*** Provided data Section Begins ***

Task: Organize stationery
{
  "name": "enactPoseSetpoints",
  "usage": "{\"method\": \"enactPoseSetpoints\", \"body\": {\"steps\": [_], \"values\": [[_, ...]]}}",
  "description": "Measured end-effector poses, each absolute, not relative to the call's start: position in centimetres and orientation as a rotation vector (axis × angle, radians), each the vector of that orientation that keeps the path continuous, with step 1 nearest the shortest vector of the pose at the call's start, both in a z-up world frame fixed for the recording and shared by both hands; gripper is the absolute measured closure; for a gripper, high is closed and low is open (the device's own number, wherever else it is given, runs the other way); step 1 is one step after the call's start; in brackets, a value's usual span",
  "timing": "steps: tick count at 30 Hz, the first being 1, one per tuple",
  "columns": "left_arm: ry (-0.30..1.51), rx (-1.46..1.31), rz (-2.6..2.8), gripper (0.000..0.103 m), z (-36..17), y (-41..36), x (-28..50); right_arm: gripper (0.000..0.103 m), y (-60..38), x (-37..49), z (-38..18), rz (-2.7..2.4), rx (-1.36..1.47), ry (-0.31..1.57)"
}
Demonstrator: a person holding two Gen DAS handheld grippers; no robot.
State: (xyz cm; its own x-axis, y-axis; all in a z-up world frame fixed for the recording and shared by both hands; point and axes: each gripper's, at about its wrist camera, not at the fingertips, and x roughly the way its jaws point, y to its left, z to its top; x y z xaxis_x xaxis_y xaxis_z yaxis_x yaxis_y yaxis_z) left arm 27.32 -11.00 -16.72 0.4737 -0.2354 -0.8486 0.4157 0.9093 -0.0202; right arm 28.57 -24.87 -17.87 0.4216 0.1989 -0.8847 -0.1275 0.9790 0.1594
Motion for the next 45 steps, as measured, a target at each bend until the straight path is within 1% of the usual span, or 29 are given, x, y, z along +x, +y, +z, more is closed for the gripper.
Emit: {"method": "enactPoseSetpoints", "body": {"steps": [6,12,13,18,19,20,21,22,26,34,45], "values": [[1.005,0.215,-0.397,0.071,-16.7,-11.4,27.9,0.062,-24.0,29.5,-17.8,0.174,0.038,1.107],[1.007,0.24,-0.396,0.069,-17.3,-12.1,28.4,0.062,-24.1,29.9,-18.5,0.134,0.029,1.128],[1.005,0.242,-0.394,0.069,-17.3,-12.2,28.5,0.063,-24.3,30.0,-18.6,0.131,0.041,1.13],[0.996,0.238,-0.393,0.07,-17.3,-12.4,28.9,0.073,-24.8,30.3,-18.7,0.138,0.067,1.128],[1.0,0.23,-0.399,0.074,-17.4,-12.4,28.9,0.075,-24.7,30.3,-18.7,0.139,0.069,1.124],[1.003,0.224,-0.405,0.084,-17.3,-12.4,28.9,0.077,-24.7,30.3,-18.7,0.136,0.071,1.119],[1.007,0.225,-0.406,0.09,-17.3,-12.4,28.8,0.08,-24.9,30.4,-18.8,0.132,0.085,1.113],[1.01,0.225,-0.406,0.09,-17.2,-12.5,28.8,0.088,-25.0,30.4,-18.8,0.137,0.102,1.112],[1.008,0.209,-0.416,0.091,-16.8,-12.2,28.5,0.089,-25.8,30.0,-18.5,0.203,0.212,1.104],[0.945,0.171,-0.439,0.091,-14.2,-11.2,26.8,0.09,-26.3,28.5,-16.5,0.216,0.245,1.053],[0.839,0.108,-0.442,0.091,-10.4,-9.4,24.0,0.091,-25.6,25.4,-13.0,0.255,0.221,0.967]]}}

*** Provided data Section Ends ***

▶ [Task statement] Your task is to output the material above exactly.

▶ [Task response]
Task: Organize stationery
{
  "name": "enactPoseSetpoints",
  "usage": "{\"method\": \"enactPoseSetpoints\", \"body\": {\"steps\": [_], \"values\": [[_, ...]]}}",
  "description": "Measured end-effector poses, each absolute, not relative to the call's start: position in centimetres and orientation as a rotation vector (axis × angle, radians), each the vector of that orientation that keeps the path continuous, with step 1 nearest the shortest vector of the pose at the call's start, both in a z-up world frame fixed for the recording and shared by both hands; gripper is the absolute measured closure; for a gripper, high is closed and low is open (the device's own number, wherever else it is given, runs the other way); step 1 is one step after the call's start; in brackets, a value's usual span",
  "timing": "steps: tick count at 30 Hz, the first being 1, one per tuple",
  "columns": "left_arm: ry (-0.30..1.51), rx (-1.46..1.31), rz (-2.6..2.8), gripper (0.000..0.103 m), z (-36..17), y (-41..36), x (-28..50); right_arm: gripper (0.000..0.103 m), y (-60..38), x (-37..49), z (-38..18), rz (-2.7..2.4), rx (-1.36..1.47), ry (-0.31..1.57)"
}
Demonstrator: a person holding two Gen DAS handheld grippers; no robot.
State: (xyz cm; its own x-axis, y-axis; all in a z-up world frame fixed for the recording and shared by both hands; point and axes: each gripper's, at about its wrist camera, not at the fingertips, and x roughly the way its jaws point, y to its left, z to its top; x y z xaxis_x xaxis_y xaxis_z yaxis_x yaxis_y yaxis_z) left arm 27.32 -11.00 -16.72 0.4737 -0.2354 -0.8486 0.4157 0.9093 -0.0202; right arm 28.57 -24.87 -17.87 0.4216 0.1989 -0.8847 -0.1275 0.9790 0.1594
Motion for the next 45 steps, as measured, a target at each bend until the straight path is within 1% of the usual span, or 29 are given, x, y, z along +x, +y, +z, more is closed for the gripper.
Emit: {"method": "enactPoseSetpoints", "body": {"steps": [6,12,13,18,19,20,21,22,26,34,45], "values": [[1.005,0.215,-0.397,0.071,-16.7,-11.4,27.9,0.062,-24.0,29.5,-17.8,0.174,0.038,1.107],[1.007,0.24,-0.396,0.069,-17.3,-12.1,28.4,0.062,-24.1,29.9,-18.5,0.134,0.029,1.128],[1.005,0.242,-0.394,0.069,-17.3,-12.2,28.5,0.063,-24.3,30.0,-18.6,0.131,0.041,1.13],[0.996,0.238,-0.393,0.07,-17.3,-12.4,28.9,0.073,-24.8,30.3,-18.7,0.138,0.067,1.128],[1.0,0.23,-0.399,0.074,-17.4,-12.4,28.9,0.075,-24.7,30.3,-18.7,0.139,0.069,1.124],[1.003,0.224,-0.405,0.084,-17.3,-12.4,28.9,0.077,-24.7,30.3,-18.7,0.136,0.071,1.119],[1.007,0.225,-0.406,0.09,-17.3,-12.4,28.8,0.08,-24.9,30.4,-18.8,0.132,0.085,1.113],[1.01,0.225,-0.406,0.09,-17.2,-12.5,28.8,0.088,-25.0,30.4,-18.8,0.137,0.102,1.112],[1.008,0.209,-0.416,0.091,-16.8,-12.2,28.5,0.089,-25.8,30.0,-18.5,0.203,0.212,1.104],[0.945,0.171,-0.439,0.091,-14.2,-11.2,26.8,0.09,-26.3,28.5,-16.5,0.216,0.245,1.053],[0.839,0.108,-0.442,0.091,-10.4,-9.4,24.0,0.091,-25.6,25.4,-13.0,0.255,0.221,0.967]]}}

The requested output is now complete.